Brendan:
Russell has the technical background; I've just seen a lot of different stuff. Every site is different.
In Bandon the sand is over the top of sandstone layers ... you never know how deep until you dig a hole. The construction of Bandon Dunes discovered that some pockets were very close to sandstone, so you could not expect the drainage to percolate down. They went back with major drainage, with pipe outfalls toward the ocean.
Knowing that, when we did Pacific Dunes, we put all the main drainage lines in, as part of construction. The one difference with our system was that because we hate those green plastic drain caps, and because the ground never freezes in Bandon, our drains consist of a loop of perforated pipe buried a foot deep underground. It sucks the water out of the low spots just fine, and you never see evidence of the system.

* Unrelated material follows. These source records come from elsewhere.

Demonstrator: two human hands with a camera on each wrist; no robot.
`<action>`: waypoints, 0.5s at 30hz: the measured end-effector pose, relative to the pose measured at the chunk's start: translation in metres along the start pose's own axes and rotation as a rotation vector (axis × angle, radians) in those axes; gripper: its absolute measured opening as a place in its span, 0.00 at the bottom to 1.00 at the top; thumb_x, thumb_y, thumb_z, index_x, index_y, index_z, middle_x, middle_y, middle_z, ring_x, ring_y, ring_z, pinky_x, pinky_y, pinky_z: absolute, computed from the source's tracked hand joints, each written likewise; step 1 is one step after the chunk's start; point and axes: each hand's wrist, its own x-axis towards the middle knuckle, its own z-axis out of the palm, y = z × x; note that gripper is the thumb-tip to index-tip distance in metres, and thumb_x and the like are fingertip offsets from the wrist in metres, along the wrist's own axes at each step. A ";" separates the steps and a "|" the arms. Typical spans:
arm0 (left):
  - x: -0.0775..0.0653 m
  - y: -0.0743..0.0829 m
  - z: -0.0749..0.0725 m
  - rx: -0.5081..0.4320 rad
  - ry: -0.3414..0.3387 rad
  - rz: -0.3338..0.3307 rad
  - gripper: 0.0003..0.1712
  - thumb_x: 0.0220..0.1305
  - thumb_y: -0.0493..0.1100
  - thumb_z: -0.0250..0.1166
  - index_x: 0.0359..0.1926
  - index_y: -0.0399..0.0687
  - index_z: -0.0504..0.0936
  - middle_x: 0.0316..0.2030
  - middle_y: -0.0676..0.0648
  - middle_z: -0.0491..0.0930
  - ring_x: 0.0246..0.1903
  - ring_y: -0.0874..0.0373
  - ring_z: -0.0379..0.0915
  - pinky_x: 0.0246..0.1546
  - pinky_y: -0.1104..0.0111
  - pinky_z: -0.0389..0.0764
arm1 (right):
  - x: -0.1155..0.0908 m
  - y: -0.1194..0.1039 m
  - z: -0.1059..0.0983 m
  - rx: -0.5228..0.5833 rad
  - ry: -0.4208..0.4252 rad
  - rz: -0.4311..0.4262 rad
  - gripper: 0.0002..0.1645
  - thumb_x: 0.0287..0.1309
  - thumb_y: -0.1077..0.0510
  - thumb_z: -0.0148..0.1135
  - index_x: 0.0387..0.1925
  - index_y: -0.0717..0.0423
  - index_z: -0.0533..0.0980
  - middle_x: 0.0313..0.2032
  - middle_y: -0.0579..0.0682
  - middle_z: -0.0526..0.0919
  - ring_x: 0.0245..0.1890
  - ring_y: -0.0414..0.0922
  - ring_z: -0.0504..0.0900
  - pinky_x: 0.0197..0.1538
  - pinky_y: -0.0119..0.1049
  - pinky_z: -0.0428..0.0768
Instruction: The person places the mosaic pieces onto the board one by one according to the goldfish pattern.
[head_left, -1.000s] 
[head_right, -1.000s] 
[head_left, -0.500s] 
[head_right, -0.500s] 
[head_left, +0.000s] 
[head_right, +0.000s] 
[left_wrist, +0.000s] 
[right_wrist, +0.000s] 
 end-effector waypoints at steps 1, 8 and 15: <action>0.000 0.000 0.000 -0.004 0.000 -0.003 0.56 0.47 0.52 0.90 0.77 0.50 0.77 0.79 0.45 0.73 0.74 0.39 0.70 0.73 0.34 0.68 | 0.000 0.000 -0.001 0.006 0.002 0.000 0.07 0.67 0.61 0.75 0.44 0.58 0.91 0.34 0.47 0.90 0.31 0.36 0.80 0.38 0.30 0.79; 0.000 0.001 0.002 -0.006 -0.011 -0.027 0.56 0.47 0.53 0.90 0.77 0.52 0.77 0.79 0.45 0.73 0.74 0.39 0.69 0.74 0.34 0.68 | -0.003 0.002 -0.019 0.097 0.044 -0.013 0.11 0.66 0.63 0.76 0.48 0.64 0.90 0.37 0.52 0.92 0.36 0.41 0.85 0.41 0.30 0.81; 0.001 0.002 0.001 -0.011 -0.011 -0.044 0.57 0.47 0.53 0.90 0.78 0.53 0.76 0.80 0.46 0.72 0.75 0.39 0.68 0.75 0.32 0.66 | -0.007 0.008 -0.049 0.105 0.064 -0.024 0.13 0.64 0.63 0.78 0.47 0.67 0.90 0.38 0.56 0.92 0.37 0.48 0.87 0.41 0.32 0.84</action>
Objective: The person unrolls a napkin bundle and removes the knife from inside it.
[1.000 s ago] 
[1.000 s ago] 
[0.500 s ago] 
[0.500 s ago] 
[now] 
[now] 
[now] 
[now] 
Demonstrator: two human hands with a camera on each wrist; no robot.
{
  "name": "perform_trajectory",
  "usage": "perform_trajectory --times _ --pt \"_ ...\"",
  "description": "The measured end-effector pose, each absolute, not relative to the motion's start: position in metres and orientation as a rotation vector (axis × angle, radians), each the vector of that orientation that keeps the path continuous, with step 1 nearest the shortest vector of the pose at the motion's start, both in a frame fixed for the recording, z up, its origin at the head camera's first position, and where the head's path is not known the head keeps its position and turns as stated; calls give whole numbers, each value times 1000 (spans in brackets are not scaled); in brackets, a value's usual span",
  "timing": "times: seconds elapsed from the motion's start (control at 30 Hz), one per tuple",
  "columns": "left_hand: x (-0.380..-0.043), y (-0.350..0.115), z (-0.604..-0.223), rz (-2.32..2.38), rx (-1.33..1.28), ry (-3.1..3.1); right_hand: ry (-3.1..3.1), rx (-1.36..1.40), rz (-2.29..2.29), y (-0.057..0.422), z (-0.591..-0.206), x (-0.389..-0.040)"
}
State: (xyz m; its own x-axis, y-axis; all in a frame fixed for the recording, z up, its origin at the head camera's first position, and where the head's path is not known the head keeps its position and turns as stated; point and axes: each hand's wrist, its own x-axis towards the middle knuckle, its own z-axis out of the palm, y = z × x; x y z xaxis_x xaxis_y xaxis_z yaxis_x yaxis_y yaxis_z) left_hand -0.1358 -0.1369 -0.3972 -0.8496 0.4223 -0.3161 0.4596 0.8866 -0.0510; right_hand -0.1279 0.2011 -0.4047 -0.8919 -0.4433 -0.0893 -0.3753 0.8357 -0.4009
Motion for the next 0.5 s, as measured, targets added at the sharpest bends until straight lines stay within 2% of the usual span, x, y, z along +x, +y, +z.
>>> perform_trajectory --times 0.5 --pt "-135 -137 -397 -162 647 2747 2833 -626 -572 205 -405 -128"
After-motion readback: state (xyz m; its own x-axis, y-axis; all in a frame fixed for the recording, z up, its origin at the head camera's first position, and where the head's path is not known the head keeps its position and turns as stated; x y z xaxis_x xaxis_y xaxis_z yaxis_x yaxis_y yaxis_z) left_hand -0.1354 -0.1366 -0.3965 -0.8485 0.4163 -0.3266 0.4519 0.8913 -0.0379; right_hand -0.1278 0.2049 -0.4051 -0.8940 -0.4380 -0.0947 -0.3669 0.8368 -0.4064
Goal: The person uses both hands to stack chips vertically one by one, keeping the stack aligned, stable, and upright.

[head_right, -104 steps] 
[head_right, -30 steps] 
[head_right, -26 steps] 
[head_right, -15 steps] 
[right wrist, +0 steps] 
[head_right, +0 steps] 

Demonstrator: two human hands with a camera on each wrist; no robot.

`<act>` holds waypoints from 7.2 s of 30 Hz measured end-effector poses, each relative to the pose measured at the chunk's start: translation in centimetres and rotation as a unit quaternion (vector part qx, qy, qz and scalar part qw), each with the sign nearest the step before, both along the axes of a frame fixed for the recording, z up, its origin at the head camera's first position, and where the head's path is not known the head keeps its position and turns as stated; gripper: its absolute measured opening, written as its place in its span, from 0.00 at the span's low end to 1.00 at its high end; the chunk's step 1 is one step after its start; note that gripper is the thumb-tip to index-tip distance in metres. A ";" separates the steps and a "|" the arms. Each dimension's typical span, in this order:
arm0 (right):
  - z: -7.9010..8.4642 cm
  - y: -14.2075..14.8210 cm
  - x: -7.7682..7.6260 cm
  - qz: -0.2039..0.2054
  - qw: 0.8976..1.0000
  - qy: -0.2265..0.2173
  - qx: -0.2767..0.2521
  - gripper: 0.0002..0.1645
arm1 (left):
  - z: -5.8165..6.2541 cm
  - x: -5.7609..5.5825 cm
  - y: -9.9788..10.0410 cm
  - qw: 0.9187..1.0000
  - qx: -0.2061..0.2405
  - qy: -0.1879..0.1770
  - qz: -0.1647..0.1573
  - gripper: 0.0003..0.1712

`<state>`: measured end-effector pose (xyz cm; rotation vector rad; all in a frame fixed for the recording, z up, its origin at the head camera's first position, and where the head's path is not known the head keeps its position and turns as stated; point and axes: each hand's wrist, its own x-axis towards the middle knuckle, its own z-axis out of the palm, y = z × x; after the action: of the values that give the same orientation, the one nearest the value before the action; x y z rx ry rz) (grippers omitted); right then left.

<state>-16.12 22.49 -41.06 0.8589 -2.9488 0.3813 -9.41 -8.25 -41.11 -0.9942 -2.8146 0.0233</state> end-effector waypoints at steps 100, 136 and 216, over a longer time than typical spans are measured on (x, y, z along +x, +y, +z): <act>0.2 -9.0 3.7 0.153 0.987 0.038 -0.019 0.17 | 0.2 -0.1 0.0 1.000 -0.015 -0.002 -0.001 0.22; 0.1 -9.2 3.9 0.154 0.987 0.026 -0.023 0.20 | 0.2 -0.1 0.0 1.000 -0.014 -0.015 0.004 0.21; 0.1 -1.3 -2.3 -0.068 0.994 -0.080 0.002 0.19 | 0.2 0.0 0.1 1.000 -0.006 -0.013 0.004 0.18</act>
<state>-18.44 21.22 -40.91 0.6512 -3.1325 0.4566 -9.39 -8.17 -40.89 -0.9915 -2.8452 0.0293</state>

We got that idea from Kingsbarns ... which got it from St. Andrews. They installed a similar system at St. Andrews 15-20 years ago. When I caddied there, a wet spell would leave puddles of water in places on the links, because the whole place is not too far above water table I suppose. Anyway, they ran a bunch of main drains years ago to fix that problem, with some of the $$$ they collect from green fees.
Ballyneal does not have any drains, just sumps as at Erin Hills ... the sand is so deep and the climate so dry that we don't expect any problems to surface. Sand Hills took the same tack. At Barnbougle we didn't even bother with sumps in most places, the sand pulls the water down plenty well, but there are a couple of places on each nine which are very low and drainage was installed to move the water out.
There is no drainage underneath the greens at any of the courses I've spoken of, and only underneath the bunkers where they are in low spots overall at Pacific Dunes and Bandon Dunes and Kingsbarns and St. Andrews.